Nice piece, Heidi – perfectly summarized regarding the elephant in the room. I am fortunate to have grown up, played with and lived next door to POC of color – it’s always seemed intuitive to have friends of all races, religions, and sexual leanings. Nevertheless, like all folks of white ilk, I have spent a lot of time in the past couple of years committed to hearing deeper, engaging with intention, and checking myself when buttons are pushed. It is not easy nor is it comfortable. I stumble daily but am intent on helping to change the framework that we have benefitted from.
Thanks, Liz. I wish I could say it was always intuitive for me to be with lots of different kinds of people.

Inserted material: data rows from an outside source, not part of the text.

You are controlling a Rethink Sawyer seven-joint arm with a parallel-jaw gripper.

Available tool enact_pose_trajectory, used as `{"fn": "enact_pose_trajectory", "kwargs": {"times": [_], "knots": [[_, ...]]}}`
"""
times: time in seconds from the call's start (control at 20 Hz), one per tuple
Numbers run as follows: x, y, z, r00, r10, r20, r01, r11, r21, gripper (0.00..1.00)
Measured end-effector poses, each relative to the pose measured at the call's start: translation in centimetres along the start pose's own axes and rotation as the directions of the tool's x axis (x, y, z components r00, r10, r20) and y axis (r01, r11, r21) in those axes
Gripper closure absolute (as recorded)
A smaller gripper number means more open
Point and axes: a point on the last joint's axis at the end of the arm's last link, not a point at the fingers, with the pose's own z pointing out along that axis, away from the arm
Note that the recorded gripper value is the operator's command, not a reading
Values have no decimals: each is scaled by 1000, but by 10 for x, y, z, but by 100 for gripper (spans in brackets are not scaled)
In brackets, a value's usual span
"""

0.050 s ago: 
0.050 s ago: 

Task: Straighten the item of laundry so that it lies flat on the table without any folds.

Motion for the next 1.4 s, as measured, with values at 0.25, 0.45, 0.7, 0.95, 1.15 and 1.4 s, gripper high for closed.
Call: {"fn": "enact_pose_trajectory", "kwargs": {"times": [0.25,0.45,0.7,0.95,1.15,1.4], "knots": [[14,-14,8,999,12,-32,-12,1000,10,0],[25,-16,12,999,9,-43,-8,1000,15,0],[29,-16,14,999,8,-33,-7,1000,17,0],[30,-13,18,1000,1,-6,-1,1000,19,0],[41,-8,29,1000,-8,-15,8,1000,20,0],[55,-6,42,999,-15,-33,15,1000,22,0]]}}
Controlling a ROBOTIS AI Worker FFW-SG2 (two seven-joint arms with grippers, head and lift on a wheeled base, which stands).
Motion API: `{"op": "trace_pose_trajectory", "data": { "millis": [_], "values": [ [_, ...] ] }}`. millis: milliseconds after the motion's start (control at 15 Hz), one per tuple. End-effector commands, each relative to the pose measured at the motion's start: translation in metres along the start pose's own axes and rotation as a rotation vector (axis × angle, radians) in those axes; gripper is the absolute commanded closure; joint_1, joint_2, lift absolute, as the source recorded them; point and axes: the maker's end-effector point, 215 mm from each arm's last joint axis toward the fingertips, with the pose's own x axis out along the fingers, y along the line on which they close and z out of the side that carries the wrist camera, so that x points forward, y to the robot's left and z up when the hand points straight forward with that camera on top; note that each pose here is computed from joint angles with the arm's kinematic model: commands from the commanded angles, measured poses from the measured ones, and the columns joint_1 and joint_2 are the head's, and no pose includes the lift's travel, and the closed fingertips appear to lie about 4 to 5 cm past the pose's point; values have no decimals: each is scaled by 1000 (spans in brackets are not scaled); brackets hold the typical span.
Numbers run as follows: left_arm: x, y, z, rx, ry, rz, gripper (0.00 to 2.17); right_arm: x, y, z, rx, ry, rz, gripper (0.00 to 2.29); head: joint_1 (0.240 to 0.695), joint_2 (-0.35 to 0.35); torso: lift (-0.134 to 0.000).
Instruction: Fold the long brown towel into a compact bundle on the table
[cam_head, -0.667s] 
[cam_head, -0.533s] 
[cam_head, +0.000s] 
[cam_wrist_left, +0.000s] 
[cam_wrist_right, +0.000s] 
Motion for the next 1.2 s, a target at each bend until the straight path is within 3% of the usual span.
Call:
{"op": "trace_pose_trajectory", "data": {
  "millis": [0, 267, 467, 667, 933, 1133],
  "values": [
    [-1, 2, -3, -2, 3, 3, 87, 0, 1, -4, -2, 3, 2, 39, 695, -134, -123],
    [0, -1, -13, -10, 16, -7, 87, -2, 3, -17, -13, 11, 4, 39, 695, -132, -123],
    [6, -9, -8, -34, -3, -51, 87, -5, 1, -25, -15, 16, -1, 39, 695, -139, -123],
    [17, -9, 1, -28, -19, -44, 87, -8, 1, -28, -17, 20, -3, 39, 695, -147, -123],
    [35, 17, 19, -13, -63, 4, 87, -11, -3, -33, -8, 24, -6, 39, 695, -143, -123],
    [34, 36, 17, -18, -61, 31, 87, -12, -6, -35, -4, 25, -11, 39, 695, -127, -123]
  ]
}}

I think I knew it, but didn’t act on it by making choices that would cause that to happen. I can also say that I have witnessed you engage with intention and to sit with discomfort as you learn to do better. You inspire me regularly by your willingness to not be perfect, to engage anyway, and to integrate new ways of thinking and being as you do this. Truly grateful to know you and call you friend.
This is excellent- thank you and it comes at an amazing moment in time for me. I can’t wait spread this. I’m in lots of conversations at the moment but this is a practical guide that will be so helpful.
Thanks so much, Denise. I’m glad it is useful to you. I appreciate you commenting here. My life is so much richer knowing you.